Still, to find not simply acceptance but actual support for my newfangled role in an old-fashioned nuclear family spoke volumes to me about how expectations for men are changing.
And the larger world seems fairly on board with guys getting involved in childcare too. Ninety percent of the men's rooms I visit have a changing table (the other 10 percent are usually in adult bookstores). No one has told me I can't come to the park (at least when I'm sober). No one throws stuff at me or, I don't know, tells me my kind has ruined the local high school.
And while I take no joy in being target-marketed, I should point out that a number of advertisers are jumping on the whole "dads are the new cool moms" thing. There is the Toyota minivan campaign that features an irritating bald nerdy dad, a Huggies commercial with a baby peeing all over a handsome dad, an Oreo commercial about a kid eating cookies with an Internet dad, and a heartwarming Nike spot featuring a professional golfer and a posthumous dad.
To be sure there are holdouts, angry and anonymous Internet dog-men howling at the cybermoon, and cynical advertisers making limp-dick commercials that prey on the insecurities that men in the middle of this culture shift (like me) are inevitably dealing with, like those totally depressing Super Bowl commercials, but for the most part those voices are irrelevant. They sound like dinosaurs speaking after extinction. In the real world most people realize that you do what you do to get by, and then you move on.
Maybe I shouldn't be so surprised by this shift. Maybe I was just a spoiled prep school nimrod who was slow on the uptake. Maybe that's why even as a stay-at-home dad I felt compelled to make jokes about Bill Clinton's potential role as first gentlemen in 2008 while my "O'Reilly Factor"-loving father-in-law simply accepted Todd Palin for who he was.

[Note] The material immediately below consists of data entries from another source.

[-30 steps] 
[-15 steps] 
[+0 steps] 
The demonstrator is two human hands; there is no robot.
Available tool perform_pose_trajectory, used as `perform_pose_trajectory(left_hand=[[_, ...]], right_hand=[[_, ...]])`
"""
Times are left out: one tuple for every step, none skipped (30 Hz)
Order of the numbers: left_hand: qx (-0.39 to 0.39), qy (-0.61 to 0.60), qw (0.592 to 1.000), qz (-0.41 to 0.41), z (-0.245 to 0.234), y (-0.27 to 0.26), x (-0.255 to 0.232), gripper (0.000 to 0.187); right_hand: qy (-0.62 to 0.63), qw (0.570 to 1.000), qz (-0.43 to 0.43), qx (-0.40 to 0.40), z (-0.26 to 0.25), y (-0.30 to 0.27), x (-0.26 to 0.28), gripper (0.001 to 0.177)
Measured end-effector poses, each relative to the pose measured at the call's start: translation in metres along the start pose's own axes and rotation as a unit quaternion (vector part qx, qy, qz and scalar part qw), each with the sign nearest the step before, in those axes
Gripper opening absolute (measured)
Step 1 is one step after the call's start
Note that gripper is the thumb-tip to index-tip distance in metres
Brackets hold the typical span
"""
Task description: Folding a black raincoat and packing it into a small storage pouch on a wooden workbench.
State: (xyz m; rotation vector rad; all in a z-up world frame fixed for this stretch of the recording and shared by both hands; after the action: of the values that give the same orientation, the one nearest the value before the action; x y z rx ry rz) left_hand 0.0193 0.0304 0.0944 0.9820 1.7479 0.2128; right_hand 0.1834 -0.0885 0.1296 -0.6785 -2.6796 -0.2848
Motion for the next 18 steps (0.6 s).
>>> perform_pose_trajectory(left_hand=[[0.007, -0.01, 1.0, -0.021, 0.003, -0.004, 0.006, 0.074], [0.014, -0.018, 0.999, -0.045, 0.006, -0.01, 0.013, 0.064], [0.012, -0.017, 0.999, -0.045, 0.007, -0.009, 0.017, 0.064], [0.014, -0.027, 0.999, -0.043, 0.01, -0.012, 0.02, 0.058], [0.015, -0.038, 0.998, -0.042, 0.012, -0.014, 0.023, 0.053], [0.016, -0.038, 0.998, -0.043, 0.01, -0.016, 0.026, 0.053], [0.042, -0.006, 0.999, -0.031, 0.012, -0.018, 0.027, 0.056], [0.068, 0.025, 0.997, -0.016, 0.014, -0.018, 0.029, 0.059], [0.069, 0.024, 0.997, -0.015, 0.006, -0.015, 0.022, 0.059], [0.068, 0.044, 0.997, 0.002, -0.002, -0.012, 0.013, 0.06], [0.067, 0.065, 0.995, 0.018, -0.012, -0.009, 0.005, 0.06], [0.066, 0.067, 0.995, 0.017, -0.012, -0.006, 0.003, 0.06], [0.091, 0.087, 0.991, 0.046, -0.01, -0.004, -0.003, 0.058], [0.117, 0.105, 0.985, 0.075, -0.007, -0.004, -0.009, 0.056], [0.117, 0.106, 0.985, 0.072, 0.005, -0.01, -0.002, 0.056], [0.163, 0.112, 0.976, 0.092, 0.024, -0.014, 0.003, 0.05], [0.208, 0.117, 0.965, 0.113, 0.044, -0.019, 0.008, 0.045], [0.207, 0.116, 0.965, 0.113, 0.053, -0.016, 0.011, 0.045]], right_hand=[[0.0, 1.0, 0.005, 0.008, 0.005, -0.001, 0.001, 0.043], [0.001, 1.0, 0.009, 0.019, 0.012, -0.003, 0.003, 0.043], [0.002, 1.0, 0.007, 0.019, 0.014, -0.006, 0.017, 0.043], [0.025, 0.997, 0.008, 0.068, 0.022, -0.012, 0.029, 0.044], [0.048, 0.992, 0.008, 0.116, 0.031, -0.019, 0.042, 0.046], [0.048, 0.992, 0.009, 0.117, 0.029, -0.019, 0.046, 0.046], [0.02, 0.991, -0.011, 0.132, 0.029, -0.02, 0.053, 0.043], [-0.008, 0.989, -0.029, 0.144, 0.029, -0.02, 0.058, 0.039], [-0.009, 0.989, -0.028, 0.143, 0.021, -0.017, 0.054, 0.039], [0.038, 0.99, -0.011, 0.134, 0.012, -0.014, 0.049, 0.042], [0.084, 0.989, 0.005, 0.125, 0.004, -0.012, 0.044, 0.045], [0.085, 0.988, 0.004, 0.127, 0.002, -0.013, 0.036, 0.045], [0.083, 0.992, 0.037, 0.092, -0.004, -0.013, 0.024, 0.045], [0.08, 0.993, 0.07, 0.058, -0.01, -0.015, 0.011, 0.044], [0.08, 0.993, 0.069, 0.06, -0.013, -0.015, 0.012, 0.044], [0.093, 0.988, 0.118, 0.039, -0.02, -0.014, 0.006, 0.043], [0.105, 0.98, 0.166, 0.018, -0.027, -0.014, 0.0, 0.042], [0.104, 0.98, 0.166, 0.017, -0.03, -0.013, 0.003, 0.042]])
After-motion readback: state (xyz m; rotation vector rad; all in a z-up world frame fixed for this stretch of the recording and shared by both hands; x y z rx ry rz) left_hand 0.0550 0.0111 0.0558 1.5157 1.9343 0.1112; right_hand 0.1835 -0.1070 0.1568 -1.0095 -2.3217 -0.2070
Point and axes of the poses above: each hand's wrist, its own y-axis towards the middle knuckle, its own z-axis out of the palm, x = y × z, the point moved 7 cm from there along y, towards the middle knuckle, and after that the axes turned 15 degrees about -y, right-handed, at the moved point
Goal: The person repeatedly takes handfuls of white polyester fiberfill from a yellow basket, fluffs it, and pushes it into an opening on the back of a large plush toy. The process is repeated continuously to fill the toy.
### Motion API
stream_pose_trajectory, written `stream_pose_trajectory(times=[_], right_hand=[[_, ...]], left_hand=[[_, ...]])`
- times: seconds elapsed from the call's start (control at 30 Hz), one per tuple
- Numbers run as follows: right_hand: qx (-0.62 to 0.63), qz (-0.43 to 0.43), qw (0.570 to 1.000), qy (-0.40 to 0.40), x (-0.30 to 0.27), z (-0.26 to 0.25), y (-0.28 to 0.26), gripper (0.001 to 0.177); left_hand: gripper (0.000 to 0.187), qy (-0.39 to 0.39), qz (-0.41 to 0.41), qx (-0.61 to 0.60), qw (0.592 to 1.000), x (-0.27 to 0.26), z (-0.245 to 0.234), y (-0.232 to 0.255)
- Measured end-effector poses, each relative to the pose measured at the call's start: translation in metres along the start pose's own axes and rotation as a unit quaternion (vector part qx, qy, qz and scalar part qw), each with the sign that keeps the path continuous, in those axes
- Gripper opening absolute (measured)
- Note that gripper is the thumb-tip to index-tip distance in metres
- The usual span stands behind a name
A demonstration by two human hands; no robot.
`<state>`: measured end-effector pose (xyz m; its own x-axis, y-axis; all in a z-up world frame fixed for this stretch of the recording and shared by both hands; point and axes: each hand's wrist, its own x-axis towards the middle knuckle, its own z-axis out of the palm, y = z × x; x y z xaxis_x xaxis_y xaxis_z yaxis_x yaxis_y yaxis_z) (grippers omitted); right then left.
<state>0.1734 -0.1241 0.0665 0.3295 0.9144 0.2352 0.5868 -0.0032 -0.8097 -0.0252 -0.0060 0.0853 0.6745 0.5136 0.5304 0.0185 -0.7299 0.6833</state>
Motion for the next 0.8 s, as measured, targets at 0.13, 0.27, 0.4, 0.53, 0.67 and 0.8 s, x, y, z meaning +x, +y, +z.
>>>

We've read a lot of stories in the past few years about the crisis of men, like Hanna Rosin's recent "End of Men" article in the Atlantic. And it's true that the landscape of employment in this country has changed, probably forever. But I'm beginning to think that the recession isn't repainting the American landscape so much as it is putting the finishing touches on a canvas that's been in progress since before I was born. I was talking to my buddy Joe the other day, a man who votes by finding the Italian names on the ballot, a guy who has seen my neighborhood through good and bad. We were talking about my staying home with kids. "You guys have been around forever," he deadpanned. "It's just the world has changed, and people are more accepting of gays now."